> _Information shown_:
+===+
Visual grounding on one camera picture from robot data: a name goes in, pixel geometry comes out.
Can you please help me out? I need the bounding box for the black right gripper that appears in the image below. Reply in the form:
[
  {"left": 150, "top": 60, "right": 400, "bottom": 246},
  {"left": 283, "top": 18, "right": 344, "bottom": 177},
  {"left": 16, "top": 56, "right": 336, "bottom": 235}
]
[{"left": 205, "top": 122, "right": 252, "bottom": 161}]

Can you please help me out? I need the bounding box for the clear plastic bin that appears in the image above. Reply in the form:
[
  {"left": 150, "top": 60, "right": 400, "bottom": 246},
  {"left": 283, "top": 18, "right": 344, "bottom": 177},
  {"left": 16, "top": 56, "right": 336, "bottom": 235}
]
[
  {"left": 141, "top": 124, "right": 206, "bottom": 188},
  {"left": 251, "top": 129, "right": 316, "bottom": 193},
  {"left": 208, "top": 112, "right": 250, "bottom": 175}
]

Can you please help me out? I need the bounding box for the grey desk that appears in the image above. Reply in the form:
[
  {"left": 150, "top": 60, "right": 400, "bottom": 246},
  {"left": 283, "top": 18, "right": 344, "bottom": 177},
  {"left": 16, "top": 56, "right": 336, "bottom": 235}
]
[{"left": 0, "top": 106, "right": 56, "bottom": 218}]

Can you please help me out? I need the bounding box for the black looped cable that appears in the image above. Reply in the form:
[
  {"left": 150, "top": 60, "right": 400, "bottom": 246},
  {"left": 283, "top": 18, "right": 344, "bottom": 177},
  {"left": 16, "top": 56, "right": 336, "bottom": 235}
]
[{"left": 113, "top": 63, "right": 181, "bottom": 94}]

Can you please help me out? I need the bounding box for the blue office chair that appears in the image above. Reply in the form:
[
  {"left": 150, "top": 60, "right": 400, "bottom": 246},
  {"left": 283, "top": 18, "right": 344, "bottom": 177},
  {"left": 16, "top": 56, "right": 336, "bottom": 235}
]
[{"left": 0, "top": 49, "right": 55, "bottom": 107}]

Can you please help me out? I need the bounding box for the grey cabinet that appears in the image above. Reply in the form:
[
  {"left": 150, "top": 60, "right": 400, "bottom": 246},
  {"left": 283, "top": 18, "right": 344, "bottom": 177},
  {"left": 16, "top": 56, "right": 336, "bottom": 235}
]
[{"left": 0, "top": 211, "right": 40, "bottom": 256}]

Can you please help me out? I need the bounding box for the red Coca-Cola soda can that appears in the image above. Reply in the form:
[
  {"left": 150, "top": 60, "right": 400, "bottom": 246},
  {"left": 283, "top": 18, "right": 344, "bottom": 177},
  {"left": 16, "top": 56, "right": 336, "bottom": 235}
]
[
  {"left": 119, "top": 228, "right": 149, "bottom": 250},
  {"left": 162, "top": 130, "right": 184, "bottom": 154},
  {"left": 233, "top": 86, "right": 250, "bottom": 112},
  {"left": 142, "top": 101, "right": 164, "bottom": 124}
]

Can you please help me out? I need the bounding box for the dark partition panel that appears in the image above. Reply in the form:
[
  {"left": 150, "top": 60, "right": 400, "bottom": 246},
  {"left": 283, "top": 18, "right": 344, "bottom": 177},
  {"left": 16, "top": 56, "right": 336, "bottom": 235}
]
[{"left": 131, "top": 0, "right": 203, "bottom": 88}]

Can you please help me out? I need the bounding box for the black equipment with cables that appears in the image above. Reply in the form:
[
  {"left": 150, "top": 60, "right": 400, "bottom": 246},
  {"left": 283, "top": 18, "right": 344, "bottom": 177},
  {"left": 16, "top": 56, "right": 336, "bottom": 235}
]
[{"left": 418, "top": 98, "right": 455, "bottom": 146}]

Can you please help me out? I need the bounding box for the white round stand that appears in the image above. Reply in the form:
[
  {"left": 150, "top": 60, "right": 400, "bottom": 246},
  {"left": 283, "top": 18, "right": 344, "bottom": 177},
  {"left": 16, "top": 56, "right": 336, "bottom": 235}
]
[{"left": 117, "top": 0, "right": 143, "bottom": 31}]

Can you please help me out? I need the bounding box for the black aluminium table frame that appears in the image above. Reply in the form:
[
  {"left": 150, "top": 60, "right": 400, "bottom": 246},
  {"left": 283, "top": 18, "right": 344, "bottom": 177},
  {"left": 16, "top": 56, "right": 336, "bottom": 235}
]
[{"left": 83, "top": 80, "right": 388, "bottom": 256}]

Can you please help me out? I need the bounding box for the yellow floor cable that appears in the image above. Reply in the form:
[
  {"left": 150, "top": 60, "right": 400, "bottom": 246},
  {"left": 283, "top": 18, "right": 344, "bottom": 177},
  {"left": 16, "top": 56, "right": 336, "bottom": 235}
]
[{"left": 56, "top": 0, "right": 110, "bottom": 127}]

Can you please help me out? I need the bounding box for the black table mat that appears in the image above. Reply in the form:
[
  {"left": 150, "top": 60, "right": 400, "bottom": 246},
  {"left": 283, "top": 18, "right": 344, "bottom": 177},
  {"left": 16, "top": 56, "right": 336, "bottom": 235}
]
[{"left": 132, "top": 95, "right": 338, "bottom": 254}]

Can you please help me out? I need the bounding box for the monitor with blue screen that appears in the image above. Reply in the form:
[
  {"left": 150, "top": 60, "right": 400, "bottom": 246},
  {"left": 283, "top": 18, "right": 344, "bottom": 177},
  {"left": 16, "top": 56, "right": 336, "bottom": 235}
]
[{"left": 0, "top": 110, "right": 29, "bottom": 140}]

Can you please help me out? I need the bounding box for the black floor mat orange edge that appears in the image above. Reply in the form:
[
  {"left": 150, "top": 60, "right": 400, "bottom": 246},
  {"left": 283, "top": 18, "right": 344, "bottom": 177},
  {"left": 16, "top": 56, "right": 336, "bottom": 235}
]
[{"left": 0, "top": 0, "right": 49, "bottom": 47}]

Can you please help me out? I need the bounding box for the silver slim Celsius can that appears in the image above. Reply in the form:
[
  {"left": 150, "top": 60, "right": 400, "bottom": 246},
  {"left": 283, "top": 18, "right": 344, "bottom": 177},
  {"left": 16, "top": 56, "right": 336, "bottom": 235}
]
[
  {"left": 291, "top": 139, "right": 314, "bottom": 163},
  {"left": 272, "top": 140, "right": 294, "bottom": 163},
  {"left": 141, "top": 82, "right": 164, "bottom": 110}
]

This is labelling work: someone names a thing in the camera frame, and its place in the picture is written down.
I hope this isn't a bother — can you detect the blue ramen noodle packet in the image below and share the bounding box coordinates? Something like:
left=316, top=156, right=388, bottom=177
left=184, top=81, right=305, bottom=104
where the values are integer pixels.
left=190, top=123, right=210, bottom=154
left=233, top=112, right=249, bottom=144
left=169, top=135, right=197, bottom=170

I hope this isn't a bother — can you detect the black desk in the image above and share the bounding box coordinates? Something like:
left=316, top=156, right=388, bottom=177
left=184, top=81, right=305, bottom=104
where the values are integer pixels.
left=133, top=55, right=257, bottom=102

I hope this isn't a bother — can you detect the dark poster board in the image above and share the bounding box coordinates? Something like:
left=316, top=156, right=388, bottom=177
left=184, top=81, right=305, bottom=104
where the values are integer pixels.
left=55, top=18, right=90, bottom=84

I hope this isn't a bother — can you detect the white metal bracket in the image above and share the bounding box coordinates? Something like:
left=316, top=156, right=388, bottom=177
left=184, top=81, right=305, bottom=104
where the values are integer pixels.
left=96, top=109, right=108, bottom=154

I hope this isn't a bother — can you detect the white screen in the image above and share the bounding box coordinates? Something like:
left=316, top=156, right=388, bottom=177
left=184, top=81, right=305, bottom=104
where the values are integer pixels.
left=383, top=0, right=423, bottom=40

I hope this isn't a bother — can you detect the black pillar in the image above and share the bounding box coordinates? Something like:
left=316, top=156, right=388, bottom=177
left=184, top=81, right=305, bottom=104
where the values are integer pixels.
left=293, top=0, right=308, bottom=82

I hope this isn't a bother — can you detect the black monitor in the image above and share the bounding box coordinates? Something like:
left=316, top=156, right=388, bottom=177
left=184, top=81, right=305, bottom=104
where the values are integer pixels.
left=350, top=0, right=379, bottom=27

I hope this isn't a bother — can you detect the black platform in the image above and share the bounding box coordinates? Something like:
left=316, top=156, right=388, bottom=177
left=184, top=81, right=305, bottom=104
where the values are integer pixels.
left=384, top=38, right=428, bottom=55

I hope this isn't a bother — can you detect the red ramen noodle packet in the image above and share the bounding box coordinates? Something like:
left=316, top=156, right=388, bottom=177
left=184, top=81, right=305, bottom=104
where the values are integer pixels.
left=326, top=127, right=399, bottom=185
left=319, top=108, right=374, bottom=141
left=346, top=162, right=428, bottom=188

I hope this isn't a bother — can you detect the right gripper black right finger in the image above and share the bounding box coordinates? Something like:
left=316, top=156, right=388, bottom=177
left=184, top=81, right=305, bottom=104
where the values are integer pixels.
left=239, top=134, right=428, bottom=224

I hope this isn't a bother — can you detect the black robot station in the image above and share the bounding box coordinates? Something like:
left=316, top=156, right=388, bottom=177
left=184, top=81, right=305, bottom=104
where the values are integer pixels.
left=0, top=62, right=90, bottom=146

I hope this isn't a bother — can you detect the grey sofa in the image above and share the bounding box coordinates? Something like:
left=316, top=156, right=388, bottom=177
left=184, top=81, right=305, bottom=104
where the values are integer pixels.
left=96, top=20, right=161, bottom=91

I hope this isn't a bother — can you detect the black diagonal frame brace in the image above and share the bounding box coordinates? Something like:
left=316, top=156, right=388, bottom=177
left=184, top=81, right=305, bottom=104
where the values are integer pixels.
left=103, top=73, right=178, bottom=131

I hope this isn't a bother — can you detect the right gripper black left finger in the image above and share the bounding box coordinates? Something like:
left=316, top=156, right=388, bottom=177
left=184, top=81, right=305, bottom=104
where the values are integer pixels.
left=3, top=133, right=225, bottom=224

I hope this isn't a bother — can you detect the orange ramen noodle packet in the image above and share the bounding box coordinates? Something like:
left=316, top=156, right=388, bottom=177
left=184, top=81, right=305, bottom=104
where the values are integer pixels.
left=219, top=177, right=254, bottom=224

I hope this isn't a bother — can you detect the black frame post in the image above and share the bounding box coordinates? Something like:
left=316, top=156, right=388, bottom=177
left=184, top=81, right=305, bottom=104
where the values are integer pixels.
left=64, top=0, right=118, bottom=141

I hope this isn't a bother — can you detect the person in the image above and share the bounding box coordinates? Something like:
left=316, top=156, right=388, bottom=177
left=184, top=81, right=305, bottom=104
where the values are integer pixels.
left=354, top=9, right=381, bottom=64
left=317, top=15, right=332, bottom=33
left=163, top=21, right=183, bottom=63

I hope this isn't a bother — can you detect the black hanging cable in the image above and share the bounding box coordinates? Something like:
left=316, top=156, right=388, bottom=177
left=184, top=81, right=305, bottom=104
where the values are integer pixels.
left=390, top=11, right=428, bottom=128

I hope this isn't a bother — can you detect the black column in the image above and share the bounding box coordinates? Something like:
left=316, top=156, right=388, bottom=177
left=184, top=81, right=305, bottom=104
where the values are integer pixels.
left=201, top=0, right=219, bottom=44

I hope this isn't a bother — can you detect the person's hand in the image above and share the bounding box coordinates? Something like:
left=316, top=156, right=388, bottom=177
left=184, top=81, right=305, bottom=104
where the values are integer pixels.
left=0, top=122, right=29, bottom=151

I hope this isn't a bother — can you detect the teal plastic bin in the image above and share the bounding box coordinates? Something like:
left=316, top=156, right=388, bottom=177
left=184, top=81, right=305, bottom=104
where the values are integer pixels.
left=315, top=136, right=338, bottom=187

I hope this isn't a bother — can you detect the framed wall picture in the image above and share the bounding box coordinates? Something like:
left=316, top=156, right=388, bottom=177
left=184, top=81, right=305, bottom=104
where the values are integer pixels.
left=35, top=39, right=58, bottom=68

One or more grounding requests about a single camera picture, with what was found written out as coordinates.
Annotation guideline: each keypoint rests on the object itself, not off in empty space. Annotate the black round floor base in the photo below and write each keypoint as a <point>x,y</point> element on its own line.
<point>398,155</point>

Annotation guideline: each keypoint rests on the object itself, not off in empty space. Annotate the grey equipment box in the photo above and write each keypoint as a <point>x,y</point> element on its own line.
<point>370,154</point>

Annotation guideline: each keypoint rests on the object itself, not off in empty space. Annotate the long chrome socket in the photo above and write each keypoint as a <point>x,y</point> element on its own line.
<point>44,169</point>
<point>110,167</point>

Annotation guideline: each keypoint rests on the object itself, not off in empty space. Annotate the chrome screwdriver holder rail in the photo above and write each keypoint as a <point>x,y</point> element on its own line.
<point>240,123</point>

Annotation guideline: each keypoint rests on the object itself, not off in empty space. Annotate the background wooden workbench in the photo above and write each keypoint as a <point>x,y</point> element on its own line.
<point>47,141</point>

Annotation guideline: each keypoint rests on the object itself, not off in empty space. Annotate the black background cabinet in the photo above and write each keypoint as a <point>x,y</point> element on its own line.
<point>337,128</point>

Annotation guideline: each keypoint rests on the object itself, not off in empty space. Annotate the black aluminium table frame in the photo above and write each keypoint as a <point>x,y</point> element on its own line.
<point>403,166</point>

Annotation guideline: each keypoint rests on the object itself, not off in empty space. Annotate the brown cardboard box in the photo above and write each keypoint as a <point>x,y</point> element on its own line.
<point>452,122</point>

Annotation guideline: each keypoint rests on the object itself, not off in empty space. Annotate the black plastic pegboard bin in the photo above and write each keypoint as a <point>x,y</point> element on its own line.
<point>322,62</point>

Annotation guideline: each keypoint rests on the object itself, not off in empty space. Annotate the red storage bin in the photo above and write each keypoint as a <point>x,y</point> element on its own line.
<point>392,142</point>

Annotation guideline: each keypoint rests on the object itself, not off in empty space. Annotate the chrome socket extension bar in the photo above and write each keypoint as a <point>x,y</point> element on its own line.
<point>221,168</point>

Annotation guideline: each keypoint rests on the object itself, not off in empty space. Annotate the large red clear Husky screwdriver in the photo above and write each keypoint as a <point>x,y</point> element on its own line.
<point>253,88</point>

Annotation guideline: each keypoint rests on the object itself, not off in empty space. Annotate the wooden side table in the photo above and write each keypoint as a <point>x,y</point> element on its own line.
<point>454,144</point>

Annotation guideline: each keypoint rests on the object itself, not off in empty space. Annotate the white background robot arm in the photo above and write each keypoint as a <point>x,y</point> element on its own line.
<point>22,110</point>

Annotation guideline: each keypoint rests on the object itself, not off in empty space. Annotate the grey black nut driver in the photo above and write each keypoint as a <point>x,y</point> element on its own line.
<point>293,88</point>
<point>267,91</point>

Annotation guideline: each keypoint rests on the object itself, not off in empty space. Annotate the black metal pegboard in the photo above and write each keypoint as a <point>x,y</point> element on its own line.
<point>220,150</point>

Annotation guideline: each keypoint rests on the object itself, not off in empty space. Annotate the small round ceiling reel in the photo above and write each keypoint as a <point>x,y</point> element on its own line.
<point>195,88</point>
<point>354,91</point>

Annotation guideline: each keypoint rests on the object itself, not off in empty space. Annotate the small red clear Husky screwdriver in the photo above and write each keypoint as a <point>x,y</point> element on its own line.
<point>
+===+
> _Problem_: Search the data for "blue" and list every line in which it occurs.

> _Task response_:
Can you please help me out? I need the bounding box for the blue office chair that appears in the image above. Reply in the form:
Can you please help me out? I need the bounding box for the monitor with blue screen that appears in the image above. Reply in the form:
I hope this isn't a bother — can you detect the blue ramen noodle packet in the image below and share the bounding box coordinates? Something like:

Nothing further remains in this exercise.